Transfer of quantum entangled states between superconducting qubits and microwave field qubits

Transferring entangled states between matter qubits and microwave-field (or optical-field) qubits is of fundamental interest in quantum mechanics and necessary in hybrid quantum information processing and quantum communication. We here propose a way for transferring entangled states between superconducting qubits (matter qubits) and microwave-field qubits. This proposal is realized by a system consisting of multiple superconducting qutrits and microwave cavities. Here, "qutrit" refers to a three-level quantum system with the two lowest levels encoding a qubit while the third level acting as an auxiliary state. In contrast, the microwave-field qubits are encoded with coherent states of microwave cavities.
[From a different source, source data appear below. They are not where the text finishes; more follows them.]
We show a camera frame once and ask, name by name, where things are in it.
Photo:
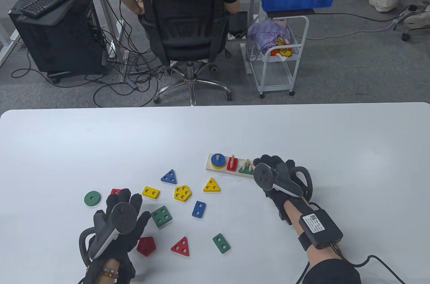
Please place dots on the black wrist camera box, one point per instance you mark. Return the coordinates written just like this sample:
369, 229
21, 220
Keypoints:
320, 228

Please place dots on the white desk frame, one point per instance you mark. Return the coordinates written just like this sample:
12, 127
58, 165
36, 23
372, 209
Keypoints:
107, 12
8, 45

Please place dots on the black white hand controller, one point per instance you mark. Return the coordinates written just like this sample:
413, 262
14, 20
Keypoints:
263, 177
123, 218

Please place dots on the white rolling cart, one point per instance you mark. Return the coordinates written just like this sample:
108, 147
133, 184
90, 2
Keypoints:
275, 88

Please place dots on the person's left forearm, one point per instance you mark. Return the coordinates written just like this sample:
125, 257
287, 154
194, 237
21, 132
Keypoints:
108, 281

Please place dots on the red square block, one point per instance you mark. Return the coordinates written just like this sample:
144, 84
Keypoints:
115, 192

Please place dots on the orange plush toy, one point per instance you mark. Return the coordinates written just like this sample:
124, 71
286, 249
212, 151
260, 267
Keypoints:
280, 51

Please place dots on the white power strip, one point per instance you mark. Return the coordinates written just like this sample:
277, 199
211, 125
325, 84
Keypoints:
112, 49

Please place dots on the green triangle block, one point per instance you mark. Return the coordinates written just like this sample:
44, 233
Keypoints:
244, 171

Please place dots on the green rectangle block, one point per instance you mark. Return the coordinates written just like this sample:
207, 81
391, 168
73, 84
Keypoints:
221, 243

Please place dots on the black chair base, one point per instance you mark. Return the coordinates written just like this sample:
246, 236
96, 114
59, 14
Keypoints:
405, 37

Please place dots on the wooden post board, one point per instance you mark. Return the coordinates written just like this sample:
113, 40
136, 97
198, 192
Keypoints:
208, 164

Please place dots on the black computer tower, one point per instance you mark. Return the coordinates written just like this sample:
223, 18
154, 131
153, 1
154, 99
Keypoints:
60, 42

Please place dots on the black mesh office chair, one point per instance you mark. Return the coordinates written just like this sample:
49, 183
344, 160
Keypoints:
184, 25

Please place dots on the person's right forearm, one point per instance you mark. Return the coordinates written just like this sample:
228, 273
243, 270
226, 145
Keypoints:
292, 220

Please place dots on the red rectangle block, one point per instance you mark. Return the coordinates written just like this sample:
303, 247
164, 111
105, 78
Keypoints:
229, 163

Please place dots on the person's right hand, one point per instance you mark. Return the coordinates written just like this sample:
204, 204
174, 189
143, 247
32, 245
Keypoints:
273, 159

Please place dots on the yellow triangle block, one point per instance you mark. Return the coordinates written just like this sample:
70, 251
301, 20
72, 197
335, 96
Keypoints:
212, 186

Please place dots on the red triangle block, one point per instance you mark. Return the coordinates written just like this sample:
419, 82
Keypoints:
181, 248

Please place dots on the blue triangle block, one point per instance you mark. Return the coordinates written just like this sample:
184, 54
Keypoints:
170, 177

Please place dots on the yellow pentagon block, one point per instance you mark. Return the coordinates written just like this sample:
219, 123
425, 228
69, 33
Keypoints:
182, 193

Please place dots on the red pentagon block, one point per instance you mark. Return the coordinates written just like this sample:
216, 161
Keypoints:
147, 247

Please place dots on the yellow rectangle block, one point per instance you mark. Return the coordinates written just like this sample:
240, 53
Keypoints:
151, 192

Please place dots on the blue rectangle block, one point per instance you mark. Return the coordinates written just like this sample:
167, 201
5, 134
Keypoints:
199, 209

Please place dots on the green square block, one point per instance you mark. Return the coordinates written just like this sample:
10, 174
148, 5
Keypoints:
162, 216

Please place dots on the person's left hand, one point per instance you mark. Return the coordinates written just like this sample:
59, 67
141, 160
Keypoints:
125, 195

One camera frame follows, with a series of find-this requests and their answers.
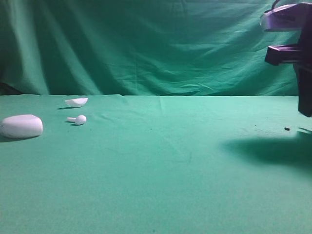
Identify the white earbud case lid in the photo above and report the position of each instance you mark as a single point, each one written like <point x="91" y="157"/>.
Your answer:
<point x="76" y="102"/>

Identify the white earbud near case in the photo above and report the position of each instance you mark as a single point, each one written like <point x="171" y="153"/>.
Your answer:
<point x="79" y="120"/>

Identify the white earbud case body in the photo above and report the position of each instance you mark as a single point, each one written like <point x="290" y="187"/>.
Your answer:
<point x="21" y="126"/>

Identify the green backdrop cloth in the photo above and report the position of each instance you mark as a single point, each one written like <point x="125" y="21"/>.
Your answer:
<point x="140" y="47"/>

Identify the green table cloth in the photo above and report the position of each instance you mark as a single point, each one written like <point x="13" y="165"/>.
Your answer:
<point x="158" y="165"/>

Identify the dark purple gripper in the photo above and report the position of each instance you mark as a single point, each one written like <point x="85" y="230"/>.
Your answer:
<point x="290" y="18"/>

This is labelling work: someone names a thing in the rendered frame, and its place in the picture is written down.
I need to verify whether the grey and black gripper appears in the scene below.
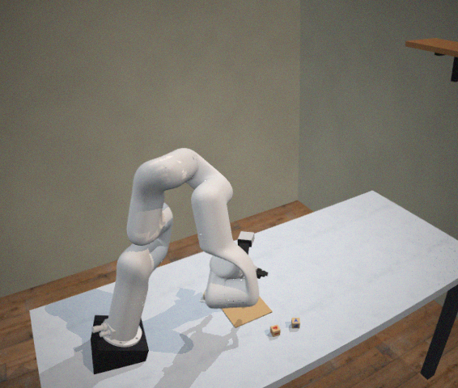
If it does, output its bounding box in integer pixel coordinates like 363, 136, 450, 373
255, 265, 268, 279

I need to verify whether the tan square mat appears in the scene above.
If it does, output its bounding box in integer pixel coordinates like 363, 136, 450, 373
222, 296, 273, 328

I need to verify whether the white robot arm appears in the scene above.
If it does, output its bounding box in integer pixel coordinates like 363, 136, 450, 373
91, 148, 259, 348

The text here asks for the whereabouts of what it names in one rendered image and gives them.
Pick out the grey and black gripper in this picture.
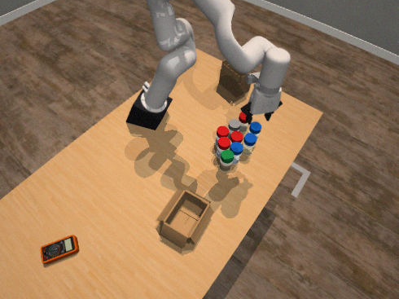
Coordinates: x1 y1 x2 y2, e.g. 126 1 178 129
240 88 283 125

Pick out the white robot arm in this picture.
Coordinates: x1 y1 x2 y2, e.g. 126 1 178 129
141 0 291 113

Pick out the orange digital multimeter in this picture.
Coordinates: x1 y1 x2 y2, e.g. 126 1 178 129
41 235 80 265

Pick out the green-capped bottle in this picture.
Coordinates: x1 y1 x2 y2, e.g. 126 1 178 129
219 150 235 172
Because the third energy level of each qutrit is not populated during the operation, decoherence from the higher energy levels is greatly suppressed. The entangled states can be deterministically transferred because measurement on the states is not needed. The operation time is independent of the number of superconducting qubits or microwave-field qubits. In addition, the architecture of the circuit system is quite simple because only a coupler qutrit and an auxiliary cavity are required. As an example, our numerical simulations show that high-fidelity transfer of entangled states from two superconducting qubits to two microwave-field qubits is feasible with present circuit QED technology. This proposal is quite general and can be extended to transfer entangled states between other matter qubits (e.g., atoms, quantum dots, and NV centers) and microwave- or optical-field qubits encoded with coherent states.